Conexão Nibelungos: O Caso Fritz Lang (Epílogo)


A Dramaturgia das Aparências

Fritz Lang contrapõe sua forma de montar Os Nibelungos com aquela empregada por Hollywood. Segundo Lang, os americanos estavam mais interessados em efeitos especiais, enquanto ele mira na tradição cultural do povo alemão. Lang acreditava ser mais atento ao universal do que os filmes épicos produzidos por Hollywood. Ele queria ocupar o espaço entre a cultura e as massas alemãs (1). A aposta de Hollywood nas temáticas universais falharia por visar mais o mercado do que a cultura. Seria também neste sentido que Os Nibelungos de Lang se destaca em relação aos outros remakes dos Nibelungos, pois existiu uma preocupação em não banalizar o aspecto espiritual-sagrado de uma obra que fala mais ao espírito do povo do que a um grupo seleto de escolhidos. Lang não queria um filme elitista.

O filme gira em torno de uma “dramaturgia da visão”: os personagens transparecem o que são. Incorporada aí está uma alegoria do poder. Desta forma Siegfried, que é o herói poderoso, morre apesar disso, porque ele não “parece” inteligente. Hagen tem um olhar moderado e perspicaz em relação à vida, enquanto o olhar de Siegfried é entusiasmado e ingênuo. Hagen, que tem apenas um olho, é o personagem que enxerga mais longe. Alberich, que deseja matar Siegfried. Mime é o oposto de Siegfried – detalhe que é marcado visualmente, pois Mime entra na classificação de grotesco. Kriemhild e ele se apaixonam a primeira vista. Com o assassinato de Siegfried, Kriemhild passa do visual de doce donzela à vingativa, controladora, com um olhar fálico – um olhar masculino (2).

Siegfried têm uma visão de Kriemhild, mas essa visão nem é sua – trata-se de um relato que ele ouviu.

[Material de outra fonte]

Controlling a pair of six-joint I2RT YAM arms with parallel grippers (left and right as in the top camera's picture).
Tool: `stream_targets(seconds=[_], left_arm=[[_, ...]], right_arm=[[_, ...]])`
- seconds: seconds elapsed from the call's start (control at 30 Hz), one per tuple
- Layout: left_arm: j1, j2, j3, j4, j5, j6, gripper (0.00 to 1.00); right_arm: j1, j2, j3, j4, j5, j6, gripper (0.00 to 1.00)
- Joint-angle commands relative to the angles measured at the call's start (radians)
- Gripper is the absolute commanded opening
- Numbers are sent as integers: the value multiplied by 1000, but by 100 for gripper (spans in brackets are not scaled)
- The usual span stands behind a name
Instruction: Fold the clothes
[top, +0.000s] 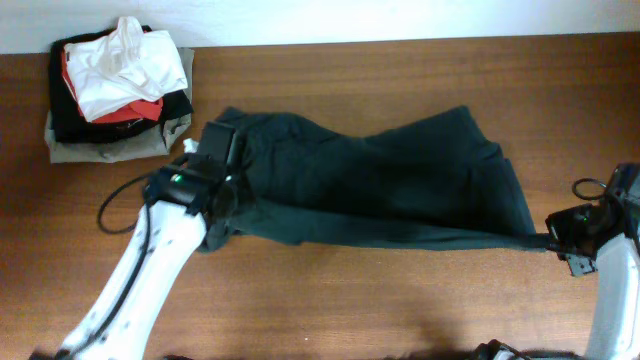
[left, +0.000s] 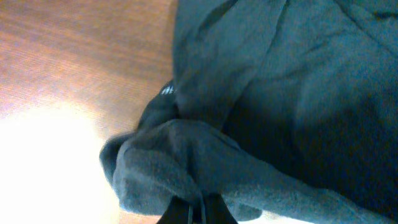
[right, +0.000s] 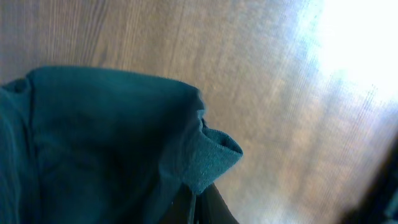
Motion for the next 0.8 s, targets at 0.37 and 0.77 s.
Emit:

Esta atitude caracteriza sua pureza e a nostalgia por uma época menos complicada – coisas que a Alemanha havia perdido depois da Primeira Guerra Mundial. Siegfried morrerá em função das maquinações de Hagen. Enquanto Siegfried é transparente, ingênuo e exuberante, Hagen é seu oposto, misterioso, calculista e contido. Duas cenas onde a utilização da visão pode expressar conteúdo. 1) Com um olhar penetrante, Hagen desaprova Siegfried, que não percebe o que está acontecendo – essa diferença de ponto de vista será fatal para ele; 2) Kriemhild e Siegfried, que se apaixonaram apenas pela imagem de cada um, se vêem pela primeira vez.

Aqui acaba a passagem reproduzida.